Afterthoughts: The Long Walk

The city looks better the slower you see it.

When we began the research for this month’s cover story, The Insiders’ Guide to Chinatown, one of the first things we did, as an editorial team, was leave our Bishop Street offices and walk through the neighborhood, from Nu‘uanu Avenue to River Street and all the way around. We were sweaty and a little tired by the end, but it was worth the expedition.


Because it’s all well and good to Google things about Chinatown, or rely on your existing knowledge of the place, but you never know what’s really happening on the streets until you put shoe to pavement.


HONOLULU Magazine has done a number of these neighborhood guides over the years—King Street, Beretania, Kaimukī, Kailua, Queen Street—and it’s always a joy to discover new gems in places we thought we already knew. The city reveals more, block by block, than you might realize if you’re seeing it from inside your car, or watching it on TV.

  Honolulu building

Photo: Michael Keany


Work adventures are one thing, but, until recently, I somehow never thought to connect that insight into my personal life.


Lately, though, I’ve been going on long walks through Honolulu. Mostly with my girlfriend, sometimes solo. And it’s been great! Not only for the exercise that a several-miles-long ramble provides, but I’m becoming so much more familiar with my surrounding neighborhoods—Punchbowl, Makiki, Pauoa, Kaka‘ako.
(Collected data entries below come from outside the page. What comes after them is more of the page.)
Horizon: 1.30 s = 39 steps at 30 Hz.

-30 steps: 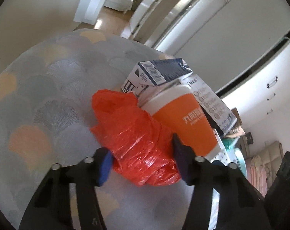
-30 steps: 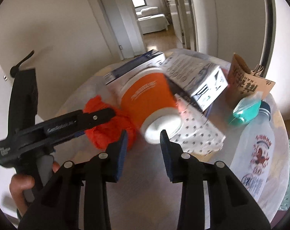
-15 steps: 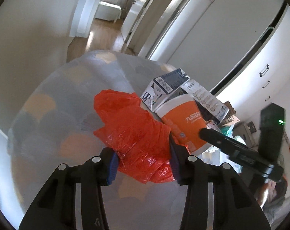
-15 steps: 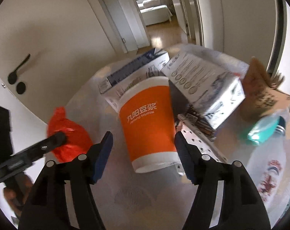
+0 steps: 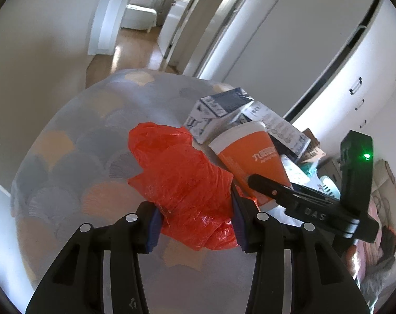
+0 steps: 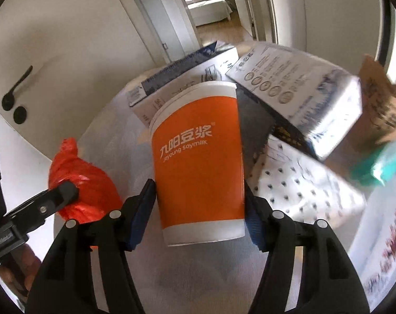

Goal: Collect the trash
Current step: 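Carry the red bag and orange cup over the green basket and release both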

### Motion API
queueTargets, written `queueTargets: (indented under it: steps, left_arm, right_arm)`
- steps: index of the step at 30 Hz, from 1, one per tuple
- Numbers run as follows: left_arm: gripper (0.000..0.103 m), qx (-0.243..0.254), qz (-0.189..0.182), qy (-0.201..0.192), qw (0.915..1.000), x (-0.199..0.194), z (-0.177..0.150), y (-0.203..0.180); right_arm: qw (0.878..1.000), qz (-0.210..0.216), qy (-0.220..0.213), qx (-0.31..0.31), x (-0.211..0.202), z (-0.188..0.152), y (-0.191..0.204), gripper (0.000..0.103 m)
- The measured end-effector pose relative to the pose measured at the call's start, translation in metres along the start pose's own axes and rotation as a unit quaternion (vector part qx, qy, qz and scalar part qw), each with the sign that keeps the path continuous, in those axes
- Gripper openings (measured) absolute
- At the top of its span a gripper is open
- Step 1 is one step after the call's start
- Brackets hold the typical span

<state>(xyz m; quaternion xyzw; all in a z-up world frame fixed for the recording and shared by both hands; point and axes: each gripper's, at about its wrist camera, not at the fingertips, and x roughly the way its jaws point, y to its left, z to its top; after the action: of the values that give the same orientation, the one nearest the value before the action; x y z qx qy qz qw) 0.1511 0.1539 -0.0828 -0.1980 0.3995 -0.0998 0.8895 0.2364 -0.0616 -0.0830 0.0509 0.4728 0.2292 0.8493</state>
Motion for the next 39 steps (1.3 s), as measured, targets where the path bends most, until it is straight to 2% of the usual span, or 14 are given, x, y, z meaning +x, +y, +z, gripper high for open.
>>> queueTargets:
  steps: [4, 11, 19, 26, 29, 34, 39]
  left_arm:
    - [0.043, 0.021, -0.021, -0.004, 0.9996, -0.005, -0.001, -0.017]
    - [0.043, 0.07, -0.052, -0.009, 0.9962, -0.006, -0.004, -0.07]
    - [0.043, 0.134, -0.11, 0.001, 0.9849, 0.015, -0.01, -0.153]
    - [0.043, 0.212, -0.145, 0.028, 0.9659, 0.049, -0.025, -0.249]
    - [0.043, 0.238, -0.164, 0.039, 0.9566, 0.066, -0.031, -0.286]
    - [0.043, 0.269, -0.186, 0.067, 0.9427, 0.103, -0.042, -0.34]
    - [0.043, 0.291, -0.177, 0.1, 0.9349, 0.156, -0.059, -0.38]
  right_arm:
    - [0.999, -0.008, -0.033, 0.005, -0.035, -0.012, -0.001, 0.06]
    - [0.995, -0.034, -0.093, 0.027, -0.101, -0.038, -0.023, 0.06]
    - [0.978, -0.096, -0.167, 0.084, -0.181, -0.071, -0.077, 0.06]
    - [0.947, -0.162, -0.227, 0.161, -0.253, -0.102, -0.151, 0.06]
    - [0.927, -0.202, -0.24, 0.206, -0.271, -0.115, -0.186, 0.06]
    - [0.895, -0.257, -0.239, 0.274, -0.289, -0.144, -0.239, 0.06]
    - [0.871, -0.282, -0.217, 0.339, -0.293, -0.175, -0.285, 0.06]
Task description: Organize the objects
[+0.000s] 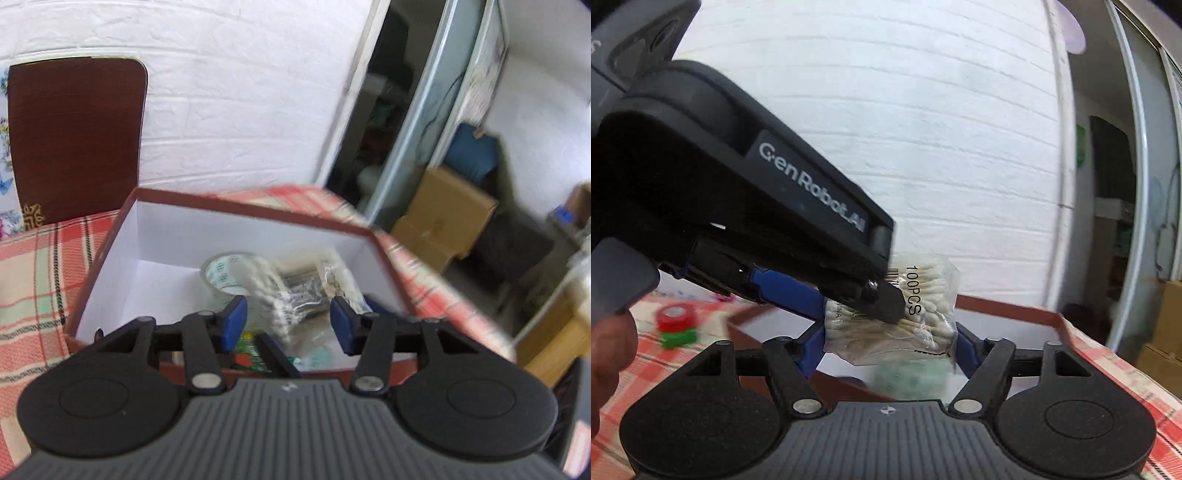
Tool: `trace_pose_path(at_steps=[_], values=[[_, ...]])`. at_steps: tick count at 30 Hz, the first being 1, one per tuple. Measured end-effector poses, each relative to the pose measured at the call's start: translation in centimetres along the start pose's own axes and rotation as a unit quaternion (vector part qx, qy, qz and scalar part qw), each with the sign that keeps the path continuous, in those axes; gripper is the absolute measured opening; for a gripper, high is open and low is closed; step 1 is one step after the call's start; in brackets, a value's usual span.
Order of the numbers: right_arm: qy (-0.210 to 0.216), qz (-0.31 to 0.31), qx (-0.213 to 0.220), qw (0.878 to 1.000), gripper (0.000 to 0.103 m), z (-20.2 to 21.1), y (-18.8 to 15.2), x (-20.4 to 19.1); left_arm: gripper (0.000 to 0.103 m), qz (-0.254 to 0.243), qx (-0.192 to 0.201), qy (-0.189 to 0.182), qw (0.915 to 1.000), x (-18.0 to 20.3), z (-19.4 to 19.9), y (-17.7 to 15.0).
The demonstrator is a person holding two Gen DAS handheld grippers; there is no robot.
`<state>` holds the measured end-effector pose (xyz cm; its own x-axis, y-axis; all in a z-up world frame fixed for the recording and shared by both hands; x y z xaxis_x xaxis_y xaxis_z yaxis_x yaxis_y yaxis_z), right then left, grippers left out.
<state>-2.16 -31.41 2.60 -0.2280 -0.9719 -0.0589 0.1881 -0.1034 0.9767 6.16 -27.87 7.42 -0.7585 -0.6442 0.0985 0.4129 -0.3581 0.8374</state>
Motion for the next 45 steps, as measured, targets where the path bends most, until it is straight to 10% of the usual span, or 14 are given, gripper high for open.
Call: trace_pose_path(at_steps=[11, 17, 24, 31, 42, 45], values=[[-0.011, -0.025, 0.036, 0.999, 0.083, 1.2, -2.0, 0.9, 0.055, 0.000, 0.045, 0.042, 0.9981, -2.1, 5.5, -2.3], [0.040, -0.020, 0.051, 0.998, 0.083, 5.0, -2.4, -2.8, 0.055, 0.092, 0.044, 0.128, 0.9865, -9.9, 10.4, -5.6], [0.173, 0.026, -0.091, 0.980, 0.066, 3.2, -5.9, -9.9, 0.055, 0.210, -0.022, 0.205, 0.9557, -18.2, 14.7, -14.3], [0.203, 0.081, -0.195, 0.956, 0.053, -1.7, -8.3, -15.0, 0.055, 0.265, -0.018, 0.223, 0.9379, -22.1, 17.7, -18.8], [0.293, 0.158, -0.185, 0.925, 0.059, -1.5, -8.1, -23.7, 0.054, 0.254, 0.042, 0.308, 0.9157, -28.7, 22.7, -22.3], [0.290, 0.096, -0.177, 0.936, 0.068, -3.8, -5.8, -22.7, 0.056, 0.238, 0.071, 0.309, 0.9180, -29.0, 22.8, -22.9]])
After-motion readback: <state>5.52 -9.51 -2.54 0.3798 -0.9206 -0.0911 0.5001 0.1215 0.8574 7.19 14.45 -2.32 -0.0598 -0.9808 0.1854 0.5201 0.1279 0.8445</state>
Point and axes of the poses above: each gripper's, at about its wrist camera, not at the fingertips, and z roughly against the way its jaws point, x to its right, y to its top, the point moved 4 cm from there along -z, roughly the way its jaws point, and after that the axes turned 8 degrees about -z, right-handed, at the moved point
This will come as no surprise to those of you who run or jog. But I’m coming late to the joys of city perambulation. Hiking, sure—I love a good ridgeline or waterfall expedition. But, when it comes to city exploration, I’ve always favored cycling. It’s fast and efficient and you get the sensation of having accomplished quite a bit of sight-seeing in just an hour’s time. With town as my starting point, I’ve biked to Waipahu, and Waimānalo, and everywhere in between, and each time felt I got a good sense of the place.


Now that I’m walking, though, I’m starting to think cyclists might as well be automobile drivers, for all that we’re zipping past.


It’s not until you’re strolling up a Makiki sidewalk that you notice how every block is a hodge-podge collection of architecture, built up over the years. Tidy single-family homes next to no-nonsense cinderblock walk-ups next to towering high-rise complexes that seem to be gated kingdoms all to themselves. And then you’ll hit an amazing yellow-and-electric-blue house—clearly the work of a creative eccentric. There are old graveyards that reveal the original topography of the Honolulu hills reaching up to the Ko‘olau mountains. Little institutes devoted to niche religions or charity outreach. Even the weather changes as you circle Punchbowl Crater, quick rain-showers in the lee side, bright sun just around the corner.


I could write an entire essay about the foliage—everyone’s growing something beautiful in their front yard, and if they’re not, something’s flourishing there anyway. There’s graffiti to decipher, and quirky homemade “no parking” signage to grin at.


It’s a lot to take in, is what I’m saying.


And every time I encounter a new neighborhood packed with cool discoveries, I think about how much of O‘ahu I haven’t seen, even  though I’ve lived here for 15 years, and it spurs me on.


One technical note: So far, I’ve mostly had the good fortune to enjoy my walks on overcast and chilly days. Thank you, rainy season. But, judging from the couple of walks I’ve endured on hotter days, I’m going to have to come up with a better strategy once the summer months roll around again.


I’ll figure it out. Because I really want to keep exploring Honolulu on foot in 2017. It takes a little longer, sure, but I’m starting to think the in-depth view is better than the one caught by zooming past.